- Task prompt:
Each line of the data that includes "scope" must be copied.

- Records to process:
#####
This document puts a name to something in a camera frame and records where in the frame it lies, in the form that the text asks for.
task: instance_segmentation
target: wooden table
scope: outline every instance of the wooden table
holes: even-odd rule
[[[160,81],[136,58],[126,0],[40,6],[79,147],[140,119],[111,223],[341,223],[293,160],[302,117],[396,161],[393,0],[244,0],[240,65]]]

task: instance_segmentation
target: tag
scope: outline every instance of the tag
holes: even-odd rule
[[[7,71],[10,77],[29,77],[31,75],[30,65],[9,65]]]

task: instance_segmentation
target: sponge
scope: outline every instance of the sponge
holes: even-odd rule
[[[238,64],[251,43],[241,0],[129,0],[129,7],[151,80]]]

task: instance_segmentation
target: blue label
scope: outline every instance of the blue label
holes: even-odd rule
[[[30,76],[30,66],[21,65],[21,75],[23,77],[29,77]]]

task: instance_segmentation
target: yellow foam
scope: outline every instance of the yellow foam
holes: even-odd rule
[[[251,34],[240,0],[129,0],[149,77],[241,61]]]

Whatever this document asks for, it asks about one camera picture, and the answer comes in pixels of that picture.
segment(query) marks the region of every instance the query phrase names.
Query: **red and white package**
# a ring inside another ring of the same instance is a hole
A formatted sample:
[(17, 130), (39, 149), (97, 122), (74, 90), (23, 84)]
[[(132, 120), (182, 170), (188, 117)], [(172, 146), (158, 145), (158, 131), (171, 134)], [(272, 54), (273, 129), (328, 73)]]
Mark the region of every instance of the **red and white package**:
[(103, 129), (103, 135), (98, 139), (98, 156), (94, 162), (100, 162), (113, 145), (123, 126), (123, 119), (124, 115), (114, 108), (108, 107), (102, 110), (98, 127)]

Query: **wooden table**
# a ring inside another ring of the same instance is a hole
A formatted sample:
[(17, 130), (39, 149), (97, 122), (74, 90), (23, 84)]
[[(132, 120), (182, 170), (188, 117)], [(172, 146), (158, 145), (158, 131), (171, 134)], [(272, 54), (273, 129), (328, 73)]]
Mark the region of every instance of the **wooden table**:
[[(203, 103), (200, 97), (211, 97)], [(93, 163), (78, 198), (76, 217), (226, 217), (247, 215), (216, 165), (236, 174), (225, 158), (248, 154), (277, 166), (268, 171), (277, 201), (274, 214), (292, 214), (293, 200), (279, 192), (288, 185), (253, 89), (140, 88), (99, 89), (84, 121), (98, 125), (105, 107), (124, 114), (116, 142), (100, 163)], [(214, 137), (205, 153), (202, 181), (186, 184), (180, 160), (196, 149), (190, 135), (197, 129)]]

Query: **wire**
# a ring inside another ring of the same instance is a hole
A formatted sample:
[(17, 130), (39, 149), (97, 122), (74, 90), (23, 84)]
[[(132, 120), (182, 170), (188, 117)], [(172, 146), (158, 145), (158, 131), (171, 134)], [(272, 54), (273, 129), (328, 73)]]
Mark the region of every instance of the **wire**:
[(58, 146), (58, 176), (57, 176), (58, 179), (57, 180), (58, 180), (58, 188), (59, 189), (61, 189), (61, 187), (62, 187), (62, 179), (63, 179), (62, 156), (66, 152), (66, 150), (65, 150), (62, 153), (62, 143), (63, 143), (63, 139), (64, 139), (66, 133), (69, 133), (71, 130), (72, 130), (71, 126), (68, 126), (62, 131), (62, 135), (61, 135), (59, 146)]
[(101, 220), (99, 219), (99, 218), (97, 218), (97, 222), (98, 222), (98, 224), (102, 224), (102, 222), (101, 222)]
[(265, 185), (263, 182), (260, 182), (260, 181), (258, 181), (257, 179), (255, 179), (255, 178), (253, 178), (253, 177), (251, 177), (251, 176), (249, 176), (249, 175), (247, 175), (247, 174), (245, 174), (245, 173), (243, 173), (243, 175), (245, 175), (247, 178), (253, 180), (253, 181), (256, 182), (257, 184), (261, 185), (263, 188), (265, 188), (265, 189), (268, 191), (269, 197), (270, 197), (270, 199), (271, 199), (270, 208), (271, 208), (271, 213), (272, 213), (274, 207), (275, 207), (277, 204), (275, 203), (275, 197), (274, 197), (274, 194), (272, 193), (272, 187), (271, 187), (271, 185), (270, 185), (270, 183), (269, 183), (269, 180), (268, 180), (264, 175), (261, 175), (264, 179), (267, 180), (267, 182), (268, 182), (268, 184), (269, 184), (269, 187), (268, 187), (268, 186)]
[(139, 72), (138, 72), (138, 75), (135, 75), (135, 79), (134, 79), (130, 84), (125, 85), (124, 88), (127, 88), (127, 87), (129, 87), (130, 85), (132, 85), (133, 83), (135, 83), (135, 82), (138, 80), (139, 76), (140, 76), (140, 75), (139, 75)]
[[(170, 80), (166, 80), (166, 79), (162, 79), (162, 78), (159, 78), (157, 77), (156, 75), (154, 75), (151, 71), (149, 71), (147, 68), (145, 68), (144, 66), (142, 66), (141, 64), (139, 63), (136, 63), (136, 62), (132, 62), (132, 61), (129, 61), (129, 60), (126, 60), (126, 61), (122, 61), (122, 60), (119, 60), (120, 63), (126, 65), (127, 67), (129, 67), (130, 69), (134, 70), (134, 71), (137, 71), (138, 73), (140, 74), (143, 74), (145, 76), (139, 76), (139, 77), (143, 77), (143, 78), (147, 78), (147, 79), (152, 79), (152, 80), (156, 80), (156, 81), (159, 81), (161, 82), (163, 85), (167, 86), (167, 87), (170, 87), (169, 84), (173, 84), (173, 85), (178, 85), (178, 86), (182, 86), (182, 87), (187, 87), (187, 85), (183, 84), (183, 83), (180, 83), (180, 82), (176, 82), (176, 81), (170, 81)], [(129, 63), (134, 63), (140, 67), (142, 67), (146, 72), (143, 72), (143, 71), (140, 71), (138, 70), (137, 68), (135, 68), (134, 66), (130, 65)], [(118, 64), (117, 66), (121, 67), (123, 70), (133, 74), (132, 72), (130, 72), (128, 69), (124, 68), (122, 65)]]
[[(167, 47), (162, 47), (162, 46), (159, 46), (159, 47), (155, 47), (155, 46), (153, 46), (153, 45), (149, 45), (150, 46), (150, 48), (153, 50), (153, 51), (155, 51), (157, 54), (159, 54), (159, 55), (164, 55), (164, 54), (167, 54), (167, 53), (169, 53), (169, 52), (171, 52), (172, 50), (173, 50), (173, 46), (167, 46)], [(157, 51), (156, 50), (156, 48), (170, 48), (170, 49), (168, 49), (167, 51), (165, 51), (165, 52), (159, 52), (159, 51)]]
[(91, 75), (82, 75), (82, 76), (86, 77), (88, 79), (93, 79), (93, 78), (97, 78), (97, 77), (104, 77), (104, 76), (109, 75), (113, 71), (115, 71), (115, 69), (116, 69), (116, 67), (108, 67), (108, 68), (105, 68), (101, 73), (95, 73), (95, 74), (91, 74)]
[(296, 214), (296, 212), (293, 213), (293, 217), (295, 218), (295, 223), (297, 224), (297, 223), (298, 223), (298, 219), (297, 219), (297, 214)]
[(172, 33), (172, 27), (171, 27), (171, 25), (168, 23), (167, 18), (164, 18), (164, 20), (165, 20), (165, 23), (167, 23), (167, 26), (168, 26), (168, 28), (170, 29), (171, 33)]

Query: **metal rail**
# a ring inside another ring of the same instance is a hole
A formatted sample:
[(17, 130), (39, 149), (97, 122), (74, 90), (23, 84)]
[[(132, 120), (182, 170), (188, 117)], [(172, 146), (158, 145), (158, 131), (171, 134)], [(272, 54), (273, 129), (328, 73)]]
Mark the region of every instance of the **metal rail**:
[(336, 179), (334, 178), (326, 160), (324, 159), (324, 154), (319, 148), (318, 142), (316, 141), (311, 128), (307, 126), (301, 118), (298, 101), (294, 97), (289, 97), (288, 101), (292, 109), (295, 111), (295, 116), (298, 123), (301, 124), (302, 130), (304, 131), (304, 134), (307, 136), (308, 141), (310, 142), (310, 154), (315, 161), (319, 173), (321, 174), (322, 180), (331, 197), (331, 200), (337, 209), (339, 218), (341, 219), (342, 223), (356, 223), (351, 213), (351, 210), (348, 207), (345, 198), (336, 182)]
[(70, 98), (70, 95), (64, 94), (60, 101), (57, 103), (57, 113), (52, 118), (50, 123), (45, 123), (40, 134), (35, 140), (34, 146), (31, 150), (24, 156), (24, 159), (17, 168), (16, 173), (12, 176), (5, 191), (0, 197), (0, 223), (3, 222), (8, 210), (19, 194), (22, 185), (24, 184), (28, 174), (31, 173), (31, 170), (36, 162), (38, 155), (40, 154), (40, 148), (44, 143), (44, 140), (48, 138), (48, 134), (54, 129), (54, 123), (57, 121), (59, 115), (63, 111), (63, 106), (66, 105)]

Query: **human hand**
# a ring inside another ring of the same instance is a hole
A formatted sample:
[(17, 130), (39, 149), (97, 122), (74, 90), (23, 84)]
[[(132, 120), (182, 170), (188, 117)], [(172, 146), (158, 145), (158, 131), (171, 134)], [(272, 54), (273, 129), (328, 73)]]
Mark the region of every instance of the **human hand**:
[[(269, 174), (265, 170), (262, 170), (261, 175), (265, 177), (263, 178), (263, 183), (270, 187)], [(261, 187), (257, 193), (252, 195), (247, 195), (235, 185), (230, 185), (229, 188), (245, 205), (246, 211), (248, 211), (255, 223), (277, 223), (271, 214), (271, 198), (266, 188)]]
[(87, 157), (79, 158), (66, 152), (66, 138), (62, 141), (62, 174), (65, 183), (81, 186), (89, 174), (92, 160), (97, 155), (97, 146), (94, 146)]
#####
- Solution to the exercise:
scope: outline every instance of the wooden table
scope: outline every instance of the tag
scope: outline every instance of the sponge
scope: outline every instance of the blue label
scope: outline every instance of the yellow foam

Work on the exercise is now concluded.